Another aspect of the 125th anniversary celebrations has been a series of lectures throughout the year by the directors of some of the world’s leading museums. Wim Pijbes, Max Hollein, and Thomas Campbell have all spoken, and Eike Schmidt and Gabriele Finaldi, the new incumbents at the Galleria degli Uffizi and the National Gallery, will speak on 7 November and 12 December respectively. For Haag, it has clearly been a year for reflecting on leadership, and what the museum will need in that regard for the projects ahead. Her second five-year term as director-general draws to a close at the end of 2018, with the possibility that she will be invited to serve a third term by the culture minister. But before that, next autumn, a major project to restore the Weltmuseum, the ethnographic collections that also fall within the director-general’s remit, will be completed; and a feasibility study is underway to explore how the different collections, spread across various buildings with variable facilities, might be rationalised and better connected from the perspective of the visitor by the time the 150th anniversary of the museum rolls around in 2041.

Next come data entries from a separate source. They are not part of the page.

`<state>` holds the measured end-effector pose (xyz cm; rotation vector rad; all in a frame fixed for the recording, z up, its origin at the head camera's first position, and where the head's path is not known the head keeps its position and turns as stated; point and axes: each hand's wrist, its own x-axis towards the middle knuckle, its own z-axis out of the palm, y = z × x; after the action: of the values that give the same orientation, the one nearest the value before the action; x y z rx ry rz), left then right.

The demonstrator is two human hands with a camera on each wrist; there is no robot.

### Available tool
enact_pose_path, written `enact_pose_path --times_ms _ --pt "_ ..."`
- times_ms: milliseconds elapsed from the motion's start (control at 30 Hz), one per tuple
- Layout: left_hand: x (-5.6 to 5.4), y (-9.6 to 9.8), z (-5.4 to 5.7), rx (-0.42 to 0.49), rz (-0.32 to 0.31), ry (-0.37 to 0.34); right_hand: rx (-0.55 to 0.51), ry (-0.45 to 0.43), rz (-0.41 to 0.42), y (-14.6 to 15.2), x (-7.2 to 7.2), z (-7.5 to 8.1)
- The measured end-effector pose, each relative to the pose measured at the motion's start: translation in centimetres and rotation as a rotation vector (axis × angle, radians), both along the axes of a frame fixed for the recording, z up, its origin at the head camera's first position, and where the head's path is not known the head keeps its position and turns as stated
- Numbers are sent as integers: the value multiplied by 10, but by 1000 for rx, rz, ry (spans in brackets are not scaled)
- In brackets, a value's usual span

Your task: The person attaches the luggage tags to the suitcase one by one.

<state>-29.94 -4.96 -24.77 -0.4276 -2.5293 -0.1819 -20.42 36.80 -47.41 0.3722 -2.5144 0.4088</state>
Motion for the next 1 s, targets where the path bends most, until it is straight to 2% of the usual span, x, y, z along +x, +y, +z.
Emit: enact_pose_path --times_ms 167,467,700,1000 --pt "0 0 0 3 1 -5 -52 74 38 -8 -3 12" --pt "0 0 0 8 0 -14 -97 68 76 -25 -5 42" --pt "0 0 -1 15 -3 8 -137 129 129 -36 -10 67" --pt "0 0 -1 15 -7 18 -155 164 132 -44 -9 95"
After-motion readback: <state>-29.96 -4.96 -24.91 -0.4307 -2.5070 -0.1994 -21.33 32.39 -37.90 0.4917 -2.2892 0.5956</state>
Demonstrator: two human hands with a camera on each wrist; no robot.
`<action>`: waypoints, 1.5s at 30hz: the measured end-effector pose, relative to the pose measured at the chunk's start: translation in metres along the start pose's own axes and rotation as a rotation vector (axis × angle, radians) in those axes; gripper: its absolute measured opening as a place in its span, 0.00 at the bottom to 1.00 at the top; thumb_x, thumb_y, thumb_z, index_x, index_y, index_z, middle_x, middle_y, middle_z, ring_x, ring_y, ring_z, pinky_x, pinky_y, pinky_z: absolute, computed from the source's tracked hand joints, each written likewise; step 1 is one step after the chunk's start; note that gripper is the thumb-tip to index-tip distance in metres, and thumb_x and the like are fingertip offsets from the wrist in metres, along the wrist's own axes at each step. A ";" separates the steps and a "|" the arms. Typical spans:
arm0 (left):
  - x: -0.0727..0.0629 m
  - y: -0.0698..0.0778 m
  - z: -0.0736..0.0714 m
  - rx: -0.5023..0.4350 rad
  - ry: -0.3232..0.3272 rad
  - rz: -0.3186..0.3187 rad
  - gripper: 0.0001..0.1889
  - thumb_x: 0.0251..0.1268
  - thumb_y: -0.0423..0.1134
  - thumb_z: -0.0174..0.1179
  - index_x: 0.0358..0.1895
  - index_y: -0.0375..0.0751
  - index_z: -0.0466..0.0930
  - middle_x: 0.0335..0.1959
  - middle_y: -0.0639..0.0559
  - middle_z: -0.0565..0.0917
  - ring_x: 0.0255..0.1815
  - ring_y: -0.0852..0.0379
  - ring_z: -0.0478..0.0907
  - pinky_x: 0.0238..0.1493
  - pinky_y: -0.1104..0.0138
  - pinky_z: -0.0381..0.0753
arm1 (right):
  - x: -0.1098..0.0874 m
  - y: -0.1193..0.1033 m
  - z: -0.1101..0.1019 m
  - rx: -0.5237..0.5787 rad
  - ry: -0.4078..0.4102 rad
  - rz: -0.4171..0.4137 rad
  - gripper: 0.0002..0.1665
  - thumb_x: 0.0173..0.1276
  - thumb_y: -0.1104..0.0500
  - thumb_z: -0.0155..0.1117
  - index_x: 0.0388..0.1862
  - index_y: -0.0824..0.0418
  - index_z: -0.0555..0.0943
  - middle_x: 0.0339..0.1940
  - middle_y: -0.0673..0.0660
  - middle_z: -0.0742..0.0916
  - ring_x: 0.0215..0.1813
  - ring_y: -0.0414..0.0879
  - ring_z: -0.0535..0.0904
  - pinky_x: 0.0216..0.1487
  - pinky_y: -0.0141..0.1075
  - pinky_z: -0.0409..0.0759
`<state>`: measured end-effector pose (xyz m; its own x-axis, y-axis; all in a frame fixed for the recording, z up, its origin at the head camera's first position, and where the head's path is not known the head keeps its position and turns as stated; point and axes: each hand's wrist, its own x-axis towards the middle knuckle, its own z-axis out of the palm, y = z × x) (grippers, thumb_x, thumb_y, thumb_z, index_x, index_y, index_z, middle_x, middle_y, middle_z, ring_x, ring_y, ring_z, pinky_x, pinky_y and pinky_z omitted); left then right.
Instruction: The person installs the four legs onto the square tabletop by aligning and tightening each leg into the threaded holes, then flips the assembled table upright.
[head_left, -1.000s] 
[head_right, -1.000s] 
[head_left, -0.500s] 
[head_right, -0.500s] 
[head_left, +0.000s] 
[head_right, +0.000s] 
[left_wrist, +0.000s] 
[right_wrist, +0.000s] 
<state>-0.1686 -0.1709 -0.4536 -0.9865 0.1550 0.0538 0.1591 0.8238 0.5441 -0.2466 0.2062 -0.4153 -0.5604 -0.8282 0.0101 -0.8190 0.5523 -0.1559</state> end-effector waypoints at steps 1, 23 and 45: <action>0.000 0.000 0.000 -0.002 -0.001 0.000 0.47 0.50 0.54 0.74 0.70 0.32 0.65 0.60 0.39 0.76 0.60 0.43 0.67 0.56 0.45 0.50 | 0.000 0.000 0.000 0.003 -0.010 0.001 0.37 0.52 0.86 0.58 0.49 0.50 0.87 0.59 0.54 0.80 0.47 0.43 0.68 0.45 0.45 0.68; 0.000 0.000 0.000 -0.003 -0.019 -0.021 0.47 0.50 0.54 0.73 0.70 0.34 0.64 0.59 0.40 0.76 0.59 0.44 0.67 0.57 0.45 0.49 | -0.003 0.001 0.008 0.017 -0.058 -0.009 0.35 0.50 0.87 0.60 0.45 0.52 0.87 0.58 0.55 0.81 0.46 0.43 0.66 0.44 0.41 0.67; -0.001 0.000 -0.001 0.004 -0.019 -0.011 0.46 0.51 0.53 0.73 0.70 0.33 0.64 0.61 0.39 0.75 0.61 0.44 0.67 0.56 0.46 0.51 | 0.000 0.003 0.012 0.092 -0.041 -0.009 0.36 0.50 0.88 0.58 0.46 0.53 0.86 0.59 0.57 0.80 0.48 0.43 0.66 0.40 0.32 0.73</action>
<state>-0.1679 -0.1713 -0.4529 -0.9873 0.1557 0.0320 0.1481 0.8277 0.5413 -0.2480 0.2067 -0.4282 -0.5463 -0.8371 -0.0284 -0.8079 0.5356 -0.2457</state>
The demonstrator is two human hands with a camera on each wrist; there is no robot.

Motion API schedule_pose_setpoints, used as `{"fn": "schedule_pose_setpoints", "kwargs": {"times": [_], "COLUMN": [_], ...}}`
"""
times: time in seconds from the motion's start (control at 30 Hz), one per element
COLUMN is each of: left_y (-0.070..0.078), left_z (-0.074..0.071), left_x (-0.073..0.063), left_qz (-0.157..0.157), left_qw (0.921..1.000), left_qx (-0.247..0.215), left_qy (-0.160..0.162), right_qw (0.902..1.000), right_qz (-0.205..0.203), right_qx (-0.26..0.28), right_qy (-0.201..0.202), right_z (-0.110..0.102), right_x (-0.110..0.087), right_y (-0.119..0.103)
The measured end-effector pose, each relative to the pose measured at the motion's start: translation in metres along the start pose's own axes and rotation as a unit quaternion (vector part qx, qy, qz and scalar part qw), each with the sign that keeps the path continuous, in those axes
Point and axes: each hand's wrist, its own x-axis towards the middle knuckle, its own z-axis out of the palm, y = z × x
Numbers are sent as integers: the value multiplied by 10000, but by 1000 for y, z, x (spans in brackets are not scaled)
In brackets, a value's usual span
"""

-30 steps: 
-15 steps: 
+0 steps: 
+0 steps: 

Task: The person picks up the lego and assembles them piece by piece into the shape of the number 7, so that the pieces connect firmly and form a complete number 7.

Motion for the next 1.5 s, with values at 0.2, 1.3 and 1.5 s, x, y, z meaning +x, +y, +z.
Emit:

For all that Haag misses curating, it is audiences – and specifically, knowing that the museum’s collections can always be open to them, and that they rely on expertise to be so – that are her chief concern. ‘I’ve really asked our curators and academic staff to develop a feeling for the importance of everything that relates to our audiences – because if they don’t, we’ll really be heading towards some serious problems. As an academic in the museum, you can still do your research, but you need to remember that you’re talking to people who don’t speak your language.’ Franz Joseph would, I think, have found the Habsburg collections and their public in secure hands.